E não tenho receio em afirmar que aquele que agride e ataca, que julga quem não conhece, que é leal a ideias que não passam pelo crivo da razão e não resistem a analise de dados e fatos está no grupo daqueles que esta fechando as oportunidades de construirmos um pais melhor a partir dessa crise. A intolerância é um veneno. E não posso querer participar da construção de futuro sem denunciar esse fato! Pois estamos chocando os ovos das serpentes com esse comportamento e o resultado disso não pode ser bom! Sem concorrer posso falar sobre isso, alertar sobre esses riscos. E é nesse lugar que quero estar nas eleições de 2018. No lugar de poder chamar meus concidadãos para o exercício do verdadeiro poder: aquele que brota do dialogo e da razão.  Se eu estiver disputando cargos nesse cenário, teria que sair desse lugar.
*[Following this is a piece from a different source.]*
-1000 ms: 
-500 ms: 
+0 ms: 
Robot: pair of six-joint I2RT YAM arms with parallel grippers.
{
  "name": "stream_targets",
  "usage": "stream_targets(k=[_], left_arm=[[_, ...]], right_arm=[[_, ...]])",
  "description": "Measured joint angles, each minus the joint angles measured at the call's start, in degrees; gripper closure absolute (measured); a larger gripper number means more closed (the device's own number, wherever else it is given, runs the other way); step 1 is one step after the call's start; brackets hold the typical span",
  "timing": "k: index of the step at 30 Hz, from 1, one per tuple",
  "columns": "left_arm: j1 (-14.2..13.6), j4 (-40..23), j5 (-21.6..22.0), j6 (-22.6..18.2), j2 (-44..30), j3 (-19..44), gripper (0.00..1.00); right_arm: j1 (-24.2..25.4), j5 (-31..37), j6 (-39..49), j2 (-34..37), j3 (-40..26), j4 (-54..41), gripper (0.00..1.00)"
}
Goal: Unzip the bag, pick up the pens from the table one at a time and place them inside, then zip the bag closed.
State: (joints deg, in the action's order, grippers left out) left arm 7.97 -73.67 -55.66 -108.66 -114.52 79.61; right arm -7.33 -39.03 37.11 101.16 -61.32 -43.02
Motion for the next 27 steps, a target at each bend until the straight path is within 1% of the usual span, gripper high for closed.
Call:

Mas é justamente aqui que desejo estar! E há vagas vazias esperando que você também se alie a essa difícil missão!


Um comentário:

  1. CARMEM, tudo bem? Parabéns pelo texto, mas sugiro que você o escreva de forma mais coerente com as possíveis leituras que serão feitas. Não dá para entender, na primeira leitura, se vocês irá ou não concorrer às eleições.
    Votei em você nas eleições do Rio de Janeiro. Votaria novamente, mesmo tendo perdido grande parte da confiança que tinha. O voto viria pela confiança no partido.
    Para não parecer que estou fazendo um jogo sujo, a confiança foi perdida quando você elogiou o formato de educação do Paulo Freire e quando você não conseguiu perceber o óbvio: ir em um evento do pessoal da esquerda, em local cedido por uma ONG de nome sujo, é um erro em seu início.